Note also the aberrant wrapping of the message bodies in some of the messages (example above) – an issue that I previously faced and solved – specifically, through the use of my base64-decode.pl and quoted-printable-decode.pl scripts!

I managed to sort it all out – again, see my comments in my claws_decode-v09.sh script. Note that

  • at times I rely on Perl regex expressions (that in some cases appear to be more robust to non-UTF-8 characters than sed expressions and are good for removing linebreaks)
  • other times sed expressions are the better choice; and,
  • that the order of some of the processing steps is important.

Continuing …

  • claws2postgres-v02.sh

    initiates the ingressing of processed CM (XML-formatted) data into PostgreSQL.

  • claws2postgres-v02.sh

    also calls (and passes some BASH variables to) claws2postgres-v05.sql, which in turn calls claws2postgres-postprocessing-v01.sql for post-PSQL processing (e.g. replacement of HTML character and other unique alphanumeric strings, introduced in claws_decode-v09.sh to facilitate various CM preprocessing steps).


XML Files

This was kind of fun!    I needed to find a way of tagging CM (untagged, plain-text, poorly formatted: wrapping, indentation, …) content in a manner acceptable to Postgres / PSQL. My solution, inspired by my May 2018 blog post,

was during the preprocessing of the CM messages to wrap content of interest inside XML tagsets, encapsulating each parsed CM message as separate XML files! 

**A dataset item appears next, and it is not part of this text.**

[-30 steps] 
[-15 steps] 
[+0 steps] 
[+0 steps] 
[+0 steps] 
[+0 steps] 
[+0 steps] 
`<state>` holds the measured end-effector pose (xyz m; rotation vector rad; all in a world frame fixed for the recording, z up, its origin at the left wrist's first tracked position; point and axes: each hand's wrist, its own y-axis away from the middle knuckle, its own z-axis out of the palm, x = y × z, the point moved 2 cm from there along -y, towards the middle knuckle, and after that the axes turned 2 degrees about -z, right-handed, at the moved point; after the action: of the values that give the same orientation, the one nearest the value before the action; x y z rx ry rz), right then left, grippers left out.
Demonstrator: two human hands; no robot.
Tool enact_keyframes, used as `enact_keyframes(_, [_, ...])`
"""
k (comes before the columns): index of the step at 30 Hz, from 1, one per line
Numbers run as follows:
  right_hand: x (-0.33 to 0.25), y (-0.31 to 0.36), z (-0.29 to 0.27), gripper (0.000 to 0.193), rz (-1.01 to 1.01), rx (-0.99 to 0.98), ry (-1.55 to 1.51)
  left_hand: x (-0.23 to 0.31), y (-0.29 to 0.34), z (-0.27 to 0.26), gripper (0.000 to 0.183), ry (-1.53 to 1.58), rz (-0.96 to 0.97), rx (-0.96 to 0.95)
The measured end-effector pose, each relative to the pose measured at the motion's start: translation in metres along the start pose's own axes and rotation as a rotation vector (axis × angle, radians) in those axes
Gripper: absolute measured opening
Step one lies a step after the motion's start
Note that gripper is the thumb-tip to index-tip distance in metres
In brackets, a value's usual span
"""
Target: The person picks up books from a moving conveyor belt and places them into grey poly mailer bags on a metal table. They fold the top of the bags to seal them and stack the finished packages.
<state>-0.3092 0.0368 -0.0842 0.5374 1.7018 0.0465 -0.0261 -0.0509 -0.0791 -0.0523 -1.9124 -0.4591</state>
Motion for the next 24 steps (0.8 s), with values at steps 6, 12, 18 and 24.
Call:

<?xml version="1.0" encoding="UTF-8"?>
<message>
  <uuid>...</uuid>
  <subj>...</subj>
  <date>...</date>
  <from>...</from>
  <file>...</file>
  <src>...</src>
  <urls>...</urls>
  <body>...</body>
</message>

At the end of this step I end up with XML files, illustrated in this example.


Note the simple XML declaration, above: the use of more complicated declarations may break the Postgres XML processing.


Loading XML Data Into PostgreSQL

I previously blogged (May 2018) about this.

In that post I described the use of PostgreSQL (PSQL) temporary tables for the XML processing via xpath.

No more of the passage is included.